SampleMix: A Sample-wise Pre-training Data Mixing Strategey by Coordinating Data Quality and Diversity

TL;DR

This work addresses the limitations of domain-wise pretraining data mixing by recognizing substantial cross-domain overlaps and suboptimal intra-domain sampling. It introduces SampleMix, a sample-wise, bottom-up data mixing strategy that jointly optimizes per-sample quality and diversity to assemble a training dataset under a token budget $T_{\mathrm{tgt}}$. Through a GPT-4o-based ordinal quality evaluator and a clustering-based diversity evaluator, SampleMix assigns weights to samples and constructs the final dataset via a floor-plus-probabilistic rounding scheme, achieving higher downstream task accuracy and lower perplexity with 1.4x–2.1x fewer training steps. The method demonstrates robustness to varying token budgets and scales effectively to larger models, offering a practical, efficient approach to pretraining data selection and curation.

Abstract

Existing pretraining data mixing methods for large language models (LLMs) typically follow a domain-wise methodology, a top-down process that first determines domain weights and then performs uniform data sampling across each domain.
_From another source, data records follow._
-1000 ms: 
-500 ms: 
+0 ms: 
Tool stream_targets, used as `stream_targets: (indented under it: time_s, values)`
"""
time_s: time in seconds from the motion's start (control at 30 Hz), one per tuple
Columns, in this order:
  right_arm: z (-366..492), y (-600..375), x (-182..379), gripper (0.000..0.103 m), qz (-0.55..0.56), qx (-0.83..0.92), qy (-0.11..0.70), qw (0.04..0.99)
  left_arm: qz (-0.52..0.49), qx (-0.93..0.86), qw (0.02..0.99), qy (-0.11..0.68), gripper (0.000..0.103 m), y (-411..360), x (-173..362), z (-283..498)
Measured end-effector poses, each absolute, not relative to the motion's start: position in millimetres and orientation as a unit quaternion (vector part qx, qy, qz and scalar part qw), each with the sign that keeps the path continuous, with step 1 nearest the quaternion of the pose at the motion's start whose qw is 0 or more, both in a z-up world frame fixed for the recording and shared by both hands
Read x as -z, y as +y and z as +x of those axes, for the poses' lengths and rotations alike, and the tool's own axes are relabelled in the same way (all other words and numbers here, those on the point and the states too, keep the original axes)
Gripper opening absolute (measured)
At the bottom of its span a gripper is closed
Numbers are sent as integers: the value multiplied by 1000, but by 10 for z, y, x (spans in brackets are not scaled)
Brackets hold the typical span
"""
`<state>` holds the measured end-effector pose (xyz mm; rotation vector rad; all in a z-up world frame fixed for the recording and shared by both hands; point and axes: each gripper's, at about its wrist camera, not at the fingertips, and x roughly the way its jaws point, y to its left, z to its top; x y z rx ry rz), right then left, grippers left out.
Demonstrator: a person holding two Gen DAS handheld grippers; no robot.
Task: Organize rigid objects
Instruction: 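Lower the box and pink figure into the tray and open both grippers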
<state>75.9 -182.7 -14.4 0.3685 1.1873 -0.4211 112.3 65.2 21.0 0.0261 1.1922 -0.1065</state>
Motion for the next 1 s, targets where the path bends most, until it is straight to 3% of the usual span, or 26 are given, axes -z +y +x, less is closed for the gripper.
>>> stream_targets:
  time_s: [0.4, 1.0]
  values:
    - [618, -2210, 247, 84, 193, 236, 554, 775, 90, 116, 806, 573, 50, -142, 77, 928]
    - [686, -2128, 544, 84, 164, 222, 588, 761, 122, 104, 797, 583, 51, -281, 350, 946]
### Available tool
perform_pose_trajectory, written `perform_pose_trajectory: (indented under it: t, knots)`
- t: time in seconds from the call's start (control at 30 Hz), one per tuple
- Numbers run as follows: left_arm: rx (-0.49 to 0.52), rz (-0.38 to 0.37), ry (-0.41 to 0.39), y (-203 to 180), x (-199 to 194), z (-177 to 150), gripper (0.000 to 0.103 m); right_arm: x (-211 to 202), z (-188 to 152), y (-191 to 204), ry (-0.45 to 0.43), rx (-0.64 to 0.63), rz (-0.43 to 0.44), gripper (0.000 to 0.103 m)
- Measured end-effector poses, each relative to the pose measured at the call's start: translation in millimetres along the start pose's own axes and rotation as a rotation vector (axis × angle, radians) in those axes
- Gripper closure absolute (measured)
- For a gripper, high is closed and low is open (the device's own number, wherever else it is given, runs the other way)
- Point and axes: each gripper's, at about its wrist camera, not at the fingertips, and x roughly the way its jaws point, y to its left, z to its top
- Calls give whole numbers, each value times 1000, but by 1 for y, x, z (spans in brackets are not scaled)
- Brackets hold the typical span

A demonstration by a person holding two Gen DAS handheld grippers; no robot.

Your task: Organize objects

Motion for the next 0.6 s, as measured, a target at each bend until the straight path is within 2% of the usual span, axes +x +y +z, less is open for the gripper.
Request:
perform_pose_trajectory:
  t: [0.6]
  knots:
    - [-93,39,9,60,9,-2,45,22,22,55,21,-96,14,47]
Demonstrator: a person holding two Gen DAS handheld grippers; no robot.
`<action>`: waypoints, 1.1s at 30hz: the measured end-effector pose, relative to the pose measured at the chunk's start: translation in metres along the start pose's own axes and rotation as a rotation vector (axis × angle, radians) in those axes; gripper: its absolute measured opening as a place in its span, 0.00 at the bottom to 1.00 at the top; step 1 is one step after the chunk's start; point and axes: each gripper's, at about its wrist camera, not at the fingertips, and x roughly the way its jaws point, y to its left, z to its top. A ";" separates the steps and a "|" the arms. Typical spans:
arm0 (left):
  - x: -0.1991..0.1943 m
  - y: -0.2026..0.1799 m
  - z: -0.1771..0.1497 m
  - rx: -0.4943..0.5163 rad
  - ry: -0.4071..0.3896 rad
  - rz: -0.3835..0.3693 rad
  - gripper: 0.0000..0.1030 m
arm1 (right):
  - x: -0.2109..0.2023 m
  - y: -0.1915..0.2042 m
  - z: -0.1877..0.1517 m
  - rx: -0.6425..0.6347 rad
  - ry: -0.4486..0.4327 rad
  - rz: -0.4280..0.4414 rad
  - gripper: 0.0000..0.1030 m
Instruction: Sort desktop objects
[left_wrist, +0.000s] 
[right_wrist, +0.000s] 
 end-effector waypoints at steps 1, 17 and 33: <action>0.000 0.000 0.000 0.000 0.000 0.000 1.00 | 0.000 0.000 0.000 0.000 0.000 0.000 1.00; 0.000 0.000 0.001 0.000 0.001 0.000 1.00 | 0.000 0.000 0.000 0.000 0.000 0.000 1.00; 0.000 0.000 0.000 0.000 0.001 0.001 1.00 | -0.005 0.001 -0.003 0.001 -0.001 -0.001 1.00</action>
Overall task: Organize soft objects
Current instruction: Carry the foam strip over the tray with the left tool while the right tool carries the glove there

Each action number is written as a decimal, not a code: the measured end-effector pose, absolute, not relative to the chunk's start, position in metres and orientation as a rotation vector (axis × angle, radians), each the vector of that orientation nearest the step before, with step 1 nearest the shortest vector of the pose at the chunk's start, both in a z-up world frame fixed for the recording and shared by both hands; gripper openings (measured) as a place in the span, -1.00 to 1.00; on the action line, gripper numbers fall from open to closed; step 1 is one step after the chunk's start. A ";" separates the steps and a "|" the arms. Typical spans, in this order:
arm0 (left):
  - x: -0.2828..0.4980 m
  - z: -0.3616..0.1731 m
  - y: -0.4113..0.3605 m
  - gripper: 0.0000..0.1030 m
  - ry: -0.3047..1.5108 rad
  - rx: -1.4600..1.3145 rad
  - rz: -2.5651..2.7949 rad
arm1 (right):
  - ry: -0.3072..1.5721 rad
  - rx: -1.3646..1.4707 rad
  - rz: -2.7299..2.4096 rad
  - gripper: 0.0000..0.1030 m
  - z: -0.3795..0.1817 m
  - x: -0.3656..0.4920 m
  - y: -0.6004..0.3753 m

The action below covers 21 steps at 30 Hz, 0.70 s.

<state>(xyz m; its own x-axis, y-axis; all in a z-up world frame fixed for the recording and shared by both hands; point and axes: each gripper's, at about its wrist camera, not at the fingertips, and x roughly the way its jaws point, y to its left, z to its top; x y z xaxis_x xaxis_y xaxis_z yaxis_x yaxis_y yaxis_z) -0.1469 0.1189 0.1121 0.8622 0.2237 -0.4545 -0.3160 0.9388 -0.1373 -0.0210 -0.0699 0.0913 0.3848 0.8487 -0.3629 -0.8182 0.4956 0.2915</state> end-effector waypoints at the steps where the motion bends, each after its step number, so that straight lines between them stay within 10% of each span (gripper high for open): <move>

However, these approaches neglect significant inter-domain overlaps and commonalities, failing to control the global diversity of the constructed training dataset. Further, uniform sampling within domains ignores fine-grained sample-specific features, potentially leading to suboptimal data distribution. To address these shortcomings, we propose a novel sample-wise data mixture approach based on a bottom-up paradigm. This method performs global cross-domain sampling by systematically evaluating the quality and diversity of each sample, thereby dynamically determining the optimal domain distribution. Comprehensive experiments across multiple downstream tasks and perplexity assessments demonstrate that SampleMix surpasses existing domain-based methods. Meanwhile, SampleMix requires 1.4x to 2.1x training steps to achieves the baselines' performance, highlighting the substantial potential of SampleMix to optimize pre-training data.

Figures (12)

• Figure 1: We conduct data clustering analysis using the SlimPajama dataset. For each domain (row), each cell shows the percentage of its clusters that also include samples from other domains (column). E.g., 76.60% of ArXiv's clusters include Wikipedia samples (1st row, 6th column). The results reveal substantial overlap between domains.
• Figure 2: (a) Traditional methods determine domain weights and construct the training dataset by uniformly sampling from each domain. (b) SampleMix employs a sample-wise mixing strategy by: evaluating sample quality and diversity, assigning appropriate weights, and constructing an optimal dataset based on these weights. Dots of the same color represent data from the same domain..
• Figure 3: Analysis of SlimPajama dataset. Mean values are marked with a dashed line.
• Figure 4: Training efficiency comparison. SampleMix reaches the average baseline accuracy at 100k training steps - 1.9 times faster than the averaged baselines.
• Figure 5: Average performance of downstream tasks with different weighting factor $\alpha$.